We can see the declaration on line 2 of the default namespace being the XSL-FO namespace, so all un-prefixed element names refer to element types in the XSL-FO vocabulary. There are no prefixed element-type names used by any of the elements, thus the entire content is written in XSL-FO.

The document model for XSL-FO dictates that the page geometries must be summarized in layout-master-set on lines 4 through 13, followed by the content to be paginated in a sequence of pages in page-sequence on lines 14 through 19. This instance conforms to these requirements and conveys our formatting intent to the formatter. The formatter needs to know the geometry of the pages being created and the content belonging on those pages.

Think of the parallel where we learned that the document model for HTML requires the metadata in the head element and the displayable content in the body element. Both elements are required in the document model, the first to contain the mandatory title of the page and the second to contain the rendered information.

Once we learned the vocabulary for HTML, we can create a page knowing where the required components belong in the document. The same is true for XSL-FO, in that we learn what information is required where and we express what we need in the constructs the formatter expects.

In this simple example the dimensions of A4 pages are given in the portrait orientation on line 8. Margins are specified on lines 6 and 7 to constrain the main body of the page within the page boundaries. That body region, described on lines 10 and 11, itself has margins to constrain its content, and is named so that it can be referenced from within a sequence of pages.

The sequence of pages specified on line 14 in this example refers to the only geometry available and specifies on line 16 that the flow of paginated content is targeted to the body region on each page. The sequence is also titled on line 15, which is used by rendering agents choosing to expose the title in some application-dependent fashion (e.g. in a window's title bar).

Consider two conforming XSL-FO processors that processed the simple hellofo.fo example as shown in Figure 2-7, one interactively through a GUI window interface, and the other producing a final-form representation of the page:

  • Antenna House XSL Formatter (an interactive XSL-FO rendering tool),

  • Adobe Acrobat (a Portable Document Format (PDF) display tool),

    • PDF created by RenderX (a batch XSL-FO rendering tool).

Figure 2-7. A simple XSL-FO instance example

graphics/02fig07.jpg

Note how the two renderings are not identical. If an XSL-FO instance is insufficient in describing the entire formatting intent, the rendering application may engage certain property values of its own choosing. Page fidelity is not guaranteed if the instance does not express the entire formatting intent. Even within the expressiveness of the XSL-FO semantics, there are some decisions still left up to the formatting tool.

This is not different from two web browsers with different user settings for the display font. A simple web page that does not use CSS stylesheets for font settings relies on the browser's tool options for the displayed font choice. The intent of the web page may be to render "a paragraph," but if two users have different defaults for the font choice, there is no fidelity in the web page between the two renditions if the formatting intent is absent.
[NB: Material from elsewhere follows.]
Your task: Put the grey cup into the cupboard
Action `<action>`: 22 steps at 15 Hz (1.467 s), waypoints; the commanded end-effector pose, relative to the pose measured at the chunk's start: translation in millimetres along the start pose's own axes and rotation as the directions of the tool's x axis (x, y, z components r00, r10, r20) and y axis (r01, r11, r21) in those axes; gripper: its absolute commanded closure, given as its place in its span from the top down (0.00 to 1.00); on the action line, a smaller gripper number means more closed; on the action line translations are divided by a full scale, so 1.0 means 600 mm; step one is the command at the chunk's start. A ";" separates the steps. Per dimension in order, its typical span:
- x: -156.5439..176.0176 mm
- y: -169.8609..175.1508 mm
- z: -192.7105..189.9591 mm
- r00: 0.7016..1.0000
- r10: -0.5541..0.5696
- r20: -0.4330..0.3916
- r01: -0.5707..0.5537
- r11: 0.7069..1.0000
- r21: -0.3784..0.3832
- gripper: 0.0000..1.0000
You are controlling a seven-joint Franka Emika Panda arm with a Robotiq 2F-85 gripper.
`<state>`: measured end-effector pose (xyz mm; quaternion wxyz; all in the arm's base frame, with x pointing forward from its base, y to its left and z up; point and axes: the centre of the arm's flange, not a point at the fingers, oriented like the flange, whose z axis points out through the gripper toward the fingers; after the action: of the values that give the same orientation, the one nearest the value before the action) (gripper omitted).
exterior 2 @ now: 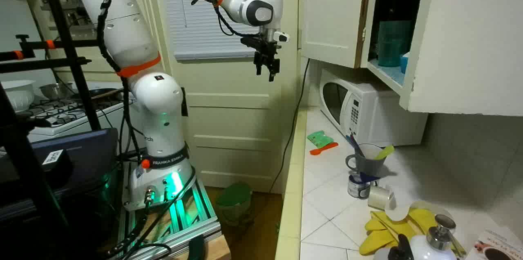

2.2.2 Training material example

Consider a page of content from some instructor-led training material that contains a mixture of a table, a list, a proportionally- spaced paragraph, and monospaced paragraphs shown in Figure 2-8.

Figure 2-8. A page of handouts rendered in XSL-FO

graphics/02fig08.gif

Example 2-9 lists the first constructs in the flow that will produce the result shown in Figure 2-8.

The information presented above the horizontal rule is rendered using a borderless table. Lines 1 through 15 describe the three columns of information: the page title and context, a placebo white box in place of the branding logo for the licensee of the training material, and the Crane registered trademark. The table cell with the page information contains text in different point sizes on lines 6 through 9.

Example 2-9 Formatting objects (excerpt) for a page of handout material
 Line 01 <flow flow-name="pages-body"><table>      02  <table-column column-width="( 210mm - 2 * 15mm ) - 2in"/>      03  <table-column column-width="1in"/>      04  <table-column column-width="1in"/>      05  <table-body><table-row><table-cell><block text-align="start">      06      <block font-size="19pt">Training material example</block>      07      <block font-size="10pt" space-before.optimum="10pt">Module       08 1 - The context of XSL-FO</block>      09      <block font-size="10pt">Lesson 2 - Examples</block></block>      10   </table-cell>      11   <table-cell><block text-align="end"><external-graphic       12     src="url(&quot;..\whitesml.bmp&quot;)"/></block></table-cell>      13   <table-cell><block text-align="start"><external-graphic       14     src="url(&quot;..\cranesml.bmp&quot;)"/></block></table-cell>      15  </table-row></table-body></table>      16  <block line-height="3px"><leader leader-pattern="rule"       17       leader-length.optimum="100%" rule-thickness="1px"/></block>      18  <block space-before.optimum="6pt" font-size="14pt">      19 This page's material as an instructor-led handout:</block>      20  <list-block provisional-distance-between-starts=".43in"       21   provisional-label-separation=".1in" space-before.optimum="6pt">      22   <list-item relative-align="baseline">      23    <list-item-label text-align="end" end-indent="label-end()">      24     <block>-</block></list-item-label>      25    <list-item-body start-indent="body-start()">      26     <block font-size="14pt">excerpts of formatting objects       27 created through the use of an XSLT stylesheet</block>      28    </list-item-body></list-item></list-block>      29  <block space-before.optimum="12pt div 2" font-family="Courier"       30       linefeed-treatment="preserve" white-space-collapse="false"       31       white-space-treatment="preserve" font-size="12pt"><inline       32 font-size="inherited-property-value(font-size) div 2">01 </inline      33 >&lt;flow flow-name="pages-body"&gt;&lt;table&gt;      34 <inline font-size="inherited-property-value(font-size) div 2"      35 >02 </inline> &lt;table-column column-width...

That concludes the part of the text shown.